I immediately sent the following message to the Prime Minister. After quoting the terms of the telephoned message, I said:
“This message was read over the telephone en clair by some officer in London to a junior Foreign Office official at the, Dele­gation Office here. It looks as if a serious error of judgment has been committed in London and this I am investigating at once. But in the meantime I should like to know whether your telegram from Edinburgh to Treasury was also sent en clair. The consequences of any leakage of this message may be disas­trous. So far my main task has been to convince the foreign delegations that I am not bluffing and have been speaking with the full authority of His Majesty’s Government and with the complete approval of the country at large. Yesterday there seemed every indication that this lesson had at last been learnt and distinct signs of cracking have been shown by both French and Belgians. To-day, as appears in the letter which I had already written before this telephone message was received and which goes by to-night’s bag, there has been a very marked stiffening. The reason for this I have not so far discovered. Of course, the fact of this message having been sent and its tenour are bound to become known to other delegations, and I very much fear that my task of reconciling the Young Plan with British interests has become almost impossible. The only chance seems to me immediate issue by you of a statement that I have the fullest support both of yourself and of every member of the Government in the position which I have taken up and which I intend to maintain.”

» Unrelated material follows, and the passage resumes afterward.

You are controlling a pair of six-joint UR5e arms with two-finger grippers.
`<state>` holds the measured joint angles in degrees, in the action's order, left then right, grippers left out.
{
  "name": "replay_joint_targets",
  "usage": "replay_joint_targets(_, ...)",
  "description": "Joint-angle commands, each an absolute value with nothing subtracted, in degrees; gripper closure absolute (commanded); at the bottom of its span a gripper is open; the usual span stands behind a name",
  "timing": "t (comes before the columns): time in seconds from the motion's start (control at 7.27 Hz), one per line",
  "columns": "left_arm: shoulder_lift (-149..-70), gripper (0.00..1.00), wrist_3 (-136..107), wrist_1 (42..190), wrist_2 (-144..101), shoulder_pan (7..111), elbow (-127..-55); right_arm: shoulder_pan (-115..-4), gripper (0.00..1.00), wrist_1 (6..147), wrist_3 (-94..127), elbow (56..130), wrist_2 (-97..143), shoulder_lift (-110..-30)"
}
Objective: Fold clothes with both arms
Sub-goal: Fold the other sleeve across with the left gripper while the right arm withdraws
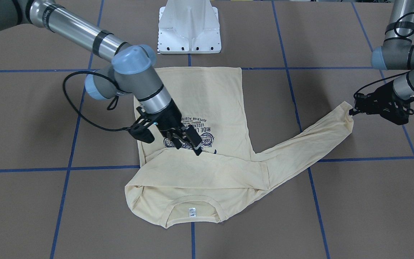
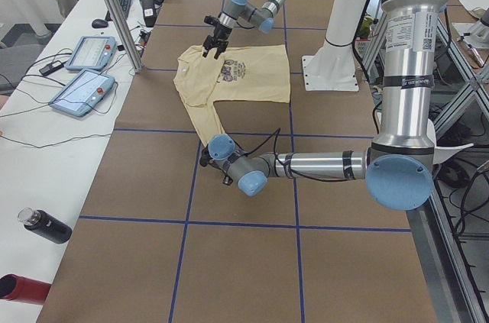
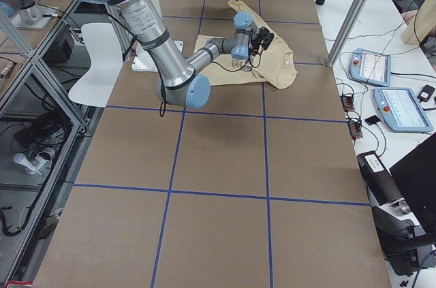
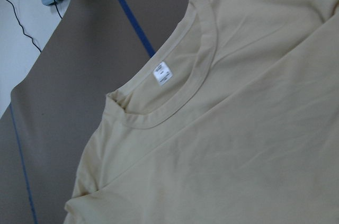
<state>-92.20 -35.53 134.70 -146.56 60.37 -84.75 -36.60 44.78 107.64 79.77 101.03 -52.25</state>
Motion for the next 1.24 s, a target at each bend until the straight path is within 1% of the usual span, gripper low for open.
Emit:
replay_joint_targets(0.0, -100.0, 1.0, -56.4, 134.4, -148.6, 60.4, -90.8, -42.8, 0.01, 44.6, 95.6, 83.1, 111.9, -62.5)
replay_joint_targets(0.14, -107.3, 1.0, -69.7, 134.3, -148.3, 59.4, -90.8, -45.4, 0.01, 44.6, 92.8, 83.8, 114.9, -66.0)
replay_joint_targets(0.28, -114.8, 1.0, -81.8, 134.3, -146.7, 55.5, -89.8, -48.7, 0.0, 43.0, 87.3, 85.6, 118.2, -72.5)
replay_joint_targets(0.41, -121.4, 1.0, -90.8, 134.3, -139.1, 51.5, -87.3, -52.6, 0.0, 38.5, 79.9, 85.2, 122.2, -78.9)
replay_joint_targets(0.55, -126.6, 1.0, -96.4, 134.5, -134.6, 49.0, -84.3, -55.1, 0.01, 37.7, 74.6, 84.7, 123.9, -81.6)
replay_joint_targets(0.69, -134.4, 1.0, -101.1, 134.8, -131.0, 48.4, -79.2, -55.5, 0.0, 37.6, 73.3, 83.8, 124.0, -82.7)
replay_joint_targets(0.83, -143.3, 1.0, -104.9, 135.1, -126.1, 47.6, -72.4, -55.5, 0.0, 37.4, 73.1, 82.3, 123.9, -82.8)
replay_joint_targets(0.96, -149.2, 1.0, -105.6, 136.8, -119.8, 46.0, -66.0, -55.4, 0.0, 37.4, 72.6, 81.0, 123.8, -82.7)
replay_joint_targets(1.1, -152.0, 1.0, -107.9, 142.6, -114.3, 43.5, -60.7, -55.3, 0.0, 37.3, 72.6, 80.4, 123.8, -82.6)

The Prime Minister responded immediately with this communication:
” The Financial Commission will make a most serious mistake and may wreck immediate prospects of a settlement unless they understand quite finally that the Experts’ Report requires re­adjustment to meet the just claims of this country. Irrespective of party or section the country supports the case you have made. Every newspaper so far as I have seen backs you. All parties in House of Commons stand by you. I hope most sincerely your colleagues on the Financial Commission will see that they have to face a position when the most elementary considerations of fair-play as between country and country compel a reconsidera­tion of some of the recommendations of the Report. Our action hitherto in promoting the settlement of Europe on a basis of good-will is a proof that we wish this Conference to succeed both on its political and financial sides, but we have reached the limits of inequitable burden-bearing.”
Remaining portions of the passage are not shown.